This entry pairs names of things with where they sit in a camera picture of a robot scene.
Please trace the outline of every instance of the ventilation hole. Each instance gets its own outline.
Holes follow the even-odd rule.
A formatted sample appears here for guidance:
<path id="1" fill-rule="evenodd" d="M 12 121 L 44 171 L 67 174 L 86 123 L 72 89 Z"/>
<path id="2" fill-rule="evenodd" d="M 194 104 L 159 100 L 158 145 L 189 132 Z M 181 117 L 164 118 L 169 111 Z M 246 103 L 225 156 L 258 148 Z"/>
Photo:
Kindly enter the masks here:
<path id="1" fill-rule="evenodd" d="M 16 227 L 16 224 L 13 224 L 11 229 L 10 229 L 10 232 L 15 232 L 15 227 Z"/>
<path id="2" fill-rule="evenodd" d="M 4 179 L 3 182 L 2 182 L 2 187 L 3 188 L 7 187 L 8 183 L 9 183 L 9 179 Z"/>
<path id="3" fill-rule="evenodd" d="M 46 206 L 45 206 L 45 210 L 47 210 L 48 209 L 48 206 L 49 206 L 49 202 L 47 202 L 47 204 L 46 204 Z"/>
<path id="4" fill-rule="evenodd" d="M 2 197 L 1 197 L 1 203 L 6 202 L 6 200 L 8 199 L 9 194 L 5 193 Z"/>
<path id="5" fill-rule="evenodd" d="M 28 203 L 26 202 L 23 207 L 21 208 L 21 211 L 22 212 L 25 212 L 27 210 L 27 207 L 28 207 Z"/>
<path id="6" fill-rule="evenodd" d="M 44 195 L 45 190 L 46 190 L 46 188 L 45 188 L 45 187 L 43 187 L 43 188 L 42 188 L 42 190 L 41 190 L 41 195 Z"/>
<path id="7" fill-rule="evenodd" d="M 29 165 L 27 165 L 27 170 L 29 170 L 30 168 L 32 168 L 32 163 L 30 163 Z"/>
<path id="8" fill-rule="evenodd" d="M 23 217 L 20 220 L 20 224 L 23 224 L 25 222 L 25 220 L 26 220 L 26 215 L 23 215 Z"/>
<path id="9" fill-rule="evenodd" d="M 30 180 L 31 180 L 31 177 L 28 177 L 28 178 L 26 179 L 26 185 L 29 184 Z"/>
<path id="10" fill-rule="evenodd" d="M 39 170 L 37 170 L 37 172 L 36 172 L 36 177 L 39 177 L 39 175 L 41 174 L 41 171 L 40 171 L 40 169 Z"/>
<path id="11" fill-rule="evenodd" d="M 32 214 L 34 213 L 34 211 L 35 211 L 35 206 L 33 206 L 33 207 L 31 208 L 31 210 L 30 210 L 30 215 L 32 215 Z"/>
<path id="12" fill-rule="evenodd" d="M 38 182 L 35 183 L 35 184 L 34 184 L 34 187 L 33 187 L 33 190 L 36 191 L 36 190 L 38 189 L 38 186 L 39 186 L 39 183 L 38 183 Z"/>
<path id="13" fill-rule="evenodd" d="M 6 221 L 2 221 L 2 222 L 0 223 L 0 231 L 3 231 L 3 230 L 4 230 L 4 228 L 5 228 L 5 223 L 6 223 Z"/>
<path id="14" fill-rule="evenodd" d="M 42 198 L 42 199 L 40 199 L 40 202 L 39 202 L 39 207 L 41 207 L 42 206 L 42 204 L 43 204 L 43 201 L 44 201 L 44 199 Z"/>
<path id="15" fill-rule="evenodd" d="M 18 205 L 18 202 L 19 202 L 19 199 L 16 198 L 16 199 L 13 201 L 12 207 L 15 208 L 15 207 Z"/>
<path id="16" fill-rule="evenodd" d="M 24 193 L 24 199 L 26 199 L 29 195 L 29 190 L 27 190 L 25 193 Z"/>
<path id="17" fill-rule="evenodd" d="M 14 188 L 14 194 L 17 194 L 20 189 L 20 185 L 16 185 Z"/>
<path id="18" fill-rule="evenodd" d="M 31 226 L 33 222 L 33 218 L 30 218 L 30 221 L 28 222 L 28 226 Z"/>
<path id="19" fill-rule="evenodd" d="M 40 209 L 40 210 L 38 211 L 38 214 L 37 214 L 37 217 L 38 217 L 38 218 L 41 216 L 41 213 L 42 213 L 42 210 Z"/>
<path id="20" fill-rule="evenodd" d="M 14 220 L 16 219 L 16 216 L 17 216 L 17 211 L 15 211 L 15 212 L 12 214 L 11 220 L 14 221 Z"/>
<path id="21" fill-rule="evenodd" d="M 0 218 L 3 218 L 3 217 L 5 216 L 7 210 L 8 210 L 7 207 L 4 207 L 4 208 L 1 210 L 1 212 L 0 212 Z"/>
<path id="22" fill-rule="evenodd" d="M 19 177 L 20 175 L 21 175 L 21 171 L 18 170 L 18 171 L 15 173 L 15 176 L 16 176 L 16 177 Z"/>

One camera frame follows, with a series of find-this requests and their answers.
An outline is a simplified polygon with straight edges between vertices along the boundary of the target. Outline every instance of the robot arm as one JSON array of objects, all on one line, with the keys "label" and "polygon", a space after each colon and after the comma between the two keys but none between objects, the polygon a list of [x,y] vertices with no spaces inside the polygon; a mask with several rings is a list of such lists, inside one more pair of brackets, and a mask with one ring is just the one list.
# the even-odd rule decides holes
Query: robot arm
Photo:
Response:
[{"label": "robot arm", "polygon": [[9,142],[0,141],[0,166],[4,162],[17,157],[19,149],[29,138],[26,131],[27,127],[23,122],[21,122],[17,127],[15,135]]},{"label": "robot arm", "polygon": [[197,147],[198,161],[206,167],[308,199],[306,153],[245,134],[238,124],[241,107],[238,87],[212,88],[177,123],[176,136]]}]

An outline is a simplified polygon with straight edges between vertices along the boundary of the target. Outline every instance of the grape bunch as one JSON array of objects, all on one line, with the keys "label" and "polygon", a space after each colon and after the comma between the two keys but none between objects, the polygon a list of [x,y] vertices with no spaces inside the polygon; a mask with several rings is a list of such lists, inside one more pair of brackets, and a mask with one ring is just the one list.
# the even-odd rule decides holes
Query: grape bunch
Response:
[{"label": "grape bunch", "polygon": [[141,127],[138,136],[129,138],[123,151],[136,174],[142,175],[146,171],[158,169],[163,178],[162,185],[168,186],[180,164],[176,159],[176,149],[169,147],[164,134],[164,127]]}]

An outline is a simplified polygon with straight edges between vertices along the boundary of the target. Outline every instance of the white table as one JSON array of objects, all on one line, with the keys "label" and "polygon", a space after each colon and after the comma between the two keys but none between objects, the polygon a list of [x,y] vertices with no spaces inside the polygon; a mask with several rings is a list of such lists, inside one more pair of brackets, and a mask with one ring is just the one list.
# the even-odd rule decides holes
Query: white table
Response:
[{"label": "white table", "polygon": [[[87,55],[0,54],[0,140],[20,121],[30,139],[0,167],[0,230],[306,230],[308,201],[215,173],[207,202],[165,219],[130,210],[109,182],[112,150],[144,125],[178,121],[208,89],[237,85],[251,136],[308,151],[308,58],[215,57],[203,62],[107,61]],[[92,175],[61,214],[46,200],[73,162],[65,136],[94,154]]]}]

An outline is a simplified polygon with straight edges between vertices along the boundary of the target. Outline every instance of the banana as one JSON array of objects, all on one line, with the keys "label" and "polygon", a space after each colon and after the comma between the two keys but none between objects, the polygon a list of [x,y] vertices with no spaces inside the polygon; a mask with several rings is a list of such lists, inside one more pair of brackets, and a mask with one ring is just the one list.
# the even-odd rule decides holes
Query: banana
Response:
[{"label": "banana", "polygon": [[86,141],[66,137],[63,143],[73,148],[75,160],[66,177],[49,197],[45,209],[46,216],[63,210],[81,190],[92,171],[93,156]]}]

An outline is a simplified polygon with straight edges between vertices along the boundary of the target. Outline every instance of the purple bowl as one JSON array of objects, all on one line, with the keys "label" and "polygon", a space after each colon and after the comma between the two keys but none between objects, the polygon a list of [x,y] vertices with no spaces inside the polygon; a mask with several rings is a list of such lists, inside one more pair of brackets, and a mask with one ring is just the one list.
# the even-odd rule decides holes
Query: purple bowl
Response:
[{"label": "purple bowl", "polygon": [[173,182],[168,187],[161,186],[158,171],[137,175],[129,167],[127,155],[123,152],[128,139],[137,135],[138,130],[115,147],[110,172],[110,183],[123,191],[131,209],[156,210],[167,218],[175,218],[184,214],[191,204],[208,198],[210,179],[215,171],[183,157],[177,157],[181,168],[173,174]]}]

************

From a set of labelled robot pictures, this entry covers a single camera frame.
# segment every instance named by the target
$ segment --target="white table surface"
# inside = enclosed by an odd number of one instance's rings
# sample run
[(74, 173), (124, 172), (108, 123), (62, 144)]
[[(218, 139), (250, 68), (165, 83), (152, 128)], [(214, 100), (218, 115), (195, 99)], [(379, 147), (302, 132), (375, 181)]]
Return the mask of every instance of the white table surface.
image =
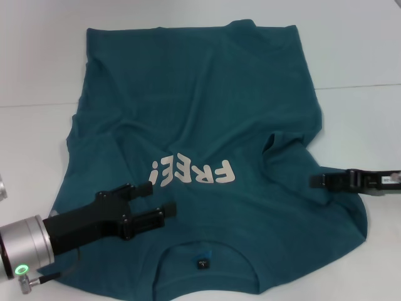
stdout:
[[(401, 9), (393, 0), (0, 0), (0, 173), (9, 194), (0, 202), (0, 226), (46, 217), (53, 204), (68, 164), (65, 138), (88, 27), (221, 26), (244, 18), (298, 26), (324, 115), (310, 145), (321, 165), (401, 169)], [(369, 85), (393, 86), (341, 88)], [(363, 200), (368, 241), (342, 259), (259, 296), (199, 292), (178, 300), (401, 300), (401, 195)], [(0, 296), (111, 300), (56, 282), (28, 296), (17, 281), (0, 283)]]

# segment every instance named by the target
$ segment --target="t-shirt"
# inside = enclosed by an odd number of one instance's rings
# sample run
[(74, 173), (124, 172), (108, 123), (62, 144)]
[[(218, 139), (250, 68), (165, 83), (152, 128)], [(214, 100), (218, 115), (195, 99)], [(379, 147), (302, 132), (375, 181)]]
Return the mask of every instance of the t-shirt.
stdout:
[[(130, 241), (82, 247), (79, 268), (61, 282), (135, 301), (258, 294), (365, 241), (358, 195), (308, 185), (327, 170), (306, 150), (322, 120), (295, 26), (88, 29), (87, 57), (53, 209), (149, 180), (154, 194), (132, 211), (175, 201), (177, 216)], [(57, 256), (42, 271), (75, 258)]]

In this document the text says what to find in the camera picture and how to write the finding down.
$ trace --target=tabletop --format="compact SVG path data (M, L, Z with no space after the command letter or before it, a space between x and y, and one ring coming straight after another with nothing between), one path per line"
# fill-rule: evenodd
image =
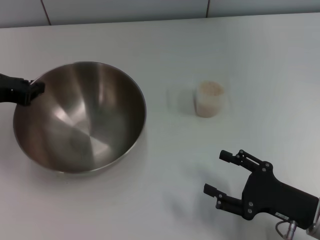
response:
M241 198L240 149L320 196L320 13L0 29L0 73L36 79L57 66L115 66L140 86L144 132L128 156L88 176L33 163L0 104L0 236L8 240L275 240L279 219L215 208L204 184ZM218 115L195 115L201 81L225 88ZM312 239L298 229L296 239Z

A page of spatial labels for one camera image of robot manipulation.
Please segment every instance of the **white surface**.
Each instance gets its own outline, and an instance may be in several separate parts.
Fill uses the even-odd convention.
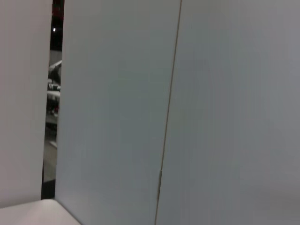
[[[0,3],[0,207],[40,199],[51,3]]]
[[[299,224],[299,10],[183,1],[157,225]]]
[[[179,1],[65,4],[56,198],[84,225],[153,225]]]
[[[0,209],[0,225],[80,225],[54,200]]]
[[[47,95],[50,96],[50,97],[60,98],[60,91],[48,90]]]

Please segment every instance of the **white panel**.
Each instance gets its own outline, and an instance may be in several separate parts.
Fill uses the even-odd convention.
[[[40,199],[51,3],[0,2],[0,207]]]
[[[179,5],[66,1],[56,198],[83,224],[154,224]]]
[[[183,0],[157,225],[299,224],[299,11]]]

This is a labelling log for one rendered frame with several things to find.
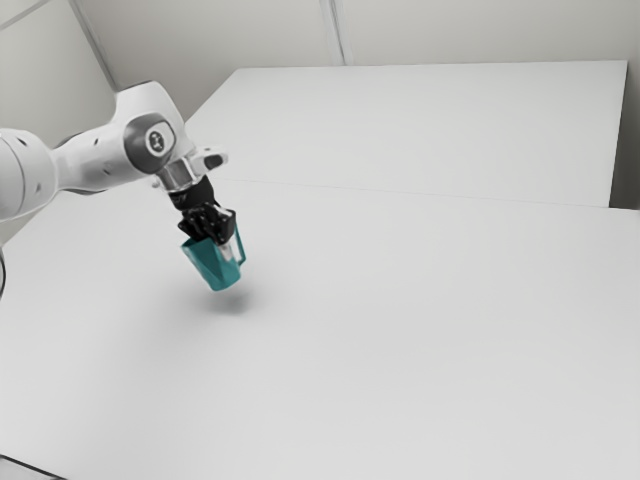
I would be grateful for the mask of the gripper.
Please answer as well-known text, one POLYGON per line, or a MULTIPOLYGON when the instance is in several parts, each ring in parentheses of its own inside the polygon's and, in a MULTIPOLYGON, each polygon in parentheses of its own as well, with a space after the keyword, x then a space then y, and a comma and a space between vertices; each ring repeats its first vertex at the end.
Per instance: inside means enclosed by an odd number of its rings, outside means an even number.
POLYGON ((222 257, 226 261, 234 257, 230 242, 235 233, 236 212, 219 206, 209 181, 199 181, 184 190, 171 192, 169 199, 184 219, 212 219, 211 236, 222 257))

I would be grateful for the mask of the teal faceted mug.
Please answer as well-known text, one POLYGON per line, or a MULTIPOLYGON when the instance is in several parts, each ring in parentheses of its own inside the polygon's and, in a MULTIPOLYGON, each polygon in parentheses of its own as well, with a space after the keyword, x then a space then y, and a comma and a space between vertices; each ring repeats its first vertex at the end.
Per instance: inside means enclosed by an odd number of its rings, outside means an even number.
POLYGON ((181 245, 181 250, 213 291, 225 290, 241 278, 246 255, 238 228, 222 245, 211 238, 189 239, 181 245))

************

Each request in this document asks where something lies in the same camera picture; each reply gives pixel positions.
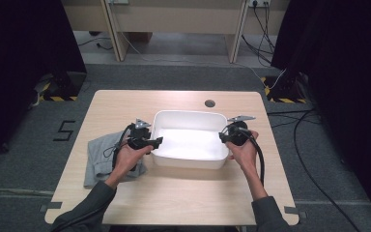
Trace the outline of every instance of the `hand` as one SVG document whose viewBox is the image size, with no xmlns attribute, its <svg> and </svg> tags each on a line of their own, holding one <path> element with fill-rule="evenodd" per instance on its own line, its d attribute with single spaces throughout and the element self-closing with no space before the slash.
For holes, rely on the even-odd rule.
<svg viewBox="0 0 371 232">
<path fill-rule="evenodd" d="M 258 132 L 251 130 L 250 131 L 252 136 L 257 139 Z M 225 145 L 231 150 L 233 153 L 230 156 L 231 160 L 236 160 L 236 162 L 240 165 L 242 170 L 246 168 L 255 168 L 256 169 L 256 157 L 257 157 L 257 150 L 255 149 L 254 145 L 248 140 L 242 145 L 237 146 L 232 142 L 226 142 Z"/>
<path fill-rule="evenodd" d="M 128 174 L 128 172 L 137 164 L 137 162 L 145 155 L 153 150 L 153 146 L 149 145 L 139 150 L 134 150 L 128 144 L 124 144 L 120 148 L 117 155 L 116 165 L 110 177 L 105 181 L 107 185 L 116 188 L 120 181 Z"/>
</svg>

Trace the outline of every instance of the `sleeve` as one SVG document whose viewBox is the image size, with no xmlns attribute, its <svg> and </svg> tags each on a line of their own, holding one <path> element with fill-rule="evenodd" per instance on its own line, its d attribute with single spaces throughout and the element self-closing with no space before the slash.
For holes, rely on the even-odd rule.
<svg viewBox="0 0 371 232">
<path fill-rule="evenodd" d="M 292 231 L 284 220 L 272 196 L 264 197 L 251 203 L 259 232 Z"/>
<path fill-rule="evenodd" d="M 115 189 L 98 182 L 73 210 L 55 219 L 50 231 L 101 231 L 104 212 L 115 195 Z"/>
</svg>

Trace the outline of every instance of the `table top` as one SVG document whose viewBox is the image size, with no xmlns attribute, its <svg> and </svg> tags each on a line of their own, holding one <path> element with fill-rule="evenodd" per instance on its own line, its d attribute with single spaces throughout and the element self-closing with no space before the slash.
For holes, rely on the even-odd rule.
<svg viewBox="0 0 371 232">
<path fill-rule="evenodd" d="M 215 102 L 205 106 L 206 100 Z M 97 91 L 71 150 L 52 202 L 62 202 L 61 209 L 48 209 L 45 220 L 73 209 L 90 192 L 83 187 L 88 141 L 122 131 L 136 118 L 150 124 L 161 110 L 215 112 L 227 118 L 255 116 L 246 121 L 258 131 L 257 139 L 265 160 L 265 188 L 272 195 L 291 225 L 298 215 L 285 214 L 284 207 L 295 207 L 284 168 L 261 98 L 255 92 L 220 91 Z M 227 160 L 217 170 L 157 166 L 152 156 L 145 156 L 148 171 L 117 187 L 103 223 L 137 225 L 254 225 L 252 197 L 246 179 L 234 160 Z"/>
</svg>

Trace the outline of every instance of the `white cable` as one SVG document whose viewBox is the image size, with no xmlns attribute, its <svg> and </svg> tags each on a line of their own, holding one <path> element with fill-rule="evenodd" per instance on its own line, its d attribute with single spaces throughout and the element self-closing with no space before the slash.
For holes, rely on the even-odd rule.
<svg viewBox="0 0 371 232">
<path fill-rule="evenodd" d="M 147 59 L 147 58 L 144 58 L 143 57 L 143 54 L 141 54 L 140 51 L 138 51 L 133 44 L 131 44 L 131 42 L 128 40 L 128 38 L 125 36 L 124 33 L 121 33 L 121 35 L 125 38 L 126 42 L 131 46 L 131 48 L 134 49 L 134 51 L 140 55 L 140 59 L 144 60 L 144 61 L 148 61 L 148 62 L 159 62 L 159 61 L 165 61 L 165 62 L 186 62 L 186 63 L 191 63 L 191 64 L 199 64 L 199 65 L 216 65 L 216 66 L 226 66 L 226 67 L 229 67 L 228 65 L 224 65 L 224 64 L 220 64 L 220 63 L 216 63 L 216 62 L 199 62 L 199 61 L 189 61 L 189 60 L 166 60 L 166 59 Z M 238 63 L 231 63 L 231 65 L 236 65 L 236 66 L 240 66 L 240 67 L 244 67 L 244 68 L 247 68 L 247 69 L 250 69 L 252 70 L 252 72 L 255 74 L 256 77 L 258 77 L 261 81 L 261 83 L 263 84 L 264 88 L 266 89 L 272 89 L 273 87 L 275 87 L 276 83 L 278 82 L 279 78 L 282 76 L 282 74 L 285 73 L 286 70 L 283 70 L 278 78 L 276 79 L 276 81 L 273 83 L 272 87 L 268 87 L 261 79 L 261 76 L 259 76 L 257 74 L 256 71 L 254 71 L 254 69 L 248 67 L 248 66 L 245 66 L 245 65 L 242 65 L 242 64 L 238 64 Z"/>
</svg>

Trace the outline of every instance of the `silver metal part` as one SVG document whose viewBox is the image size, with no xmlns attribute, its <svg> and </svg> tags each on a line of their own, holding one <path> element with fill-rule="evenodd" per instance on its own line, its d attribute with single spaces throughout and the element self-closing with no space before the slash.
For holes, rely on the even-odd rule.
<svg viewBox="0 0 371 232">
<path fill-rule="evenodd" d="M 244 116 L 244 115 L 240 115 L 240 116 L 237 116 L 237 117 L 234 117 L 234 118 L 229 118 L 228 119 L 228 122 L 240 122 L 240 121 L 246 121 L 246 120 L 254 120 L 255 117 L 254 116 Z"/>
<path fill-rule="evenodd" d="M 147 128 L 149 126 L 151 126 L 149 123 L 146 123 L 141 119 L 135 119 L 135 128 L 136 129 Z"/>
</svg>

************

Aim of the task. In the material above, how many lines contain "things"? Reply with only the number.

Output below. 2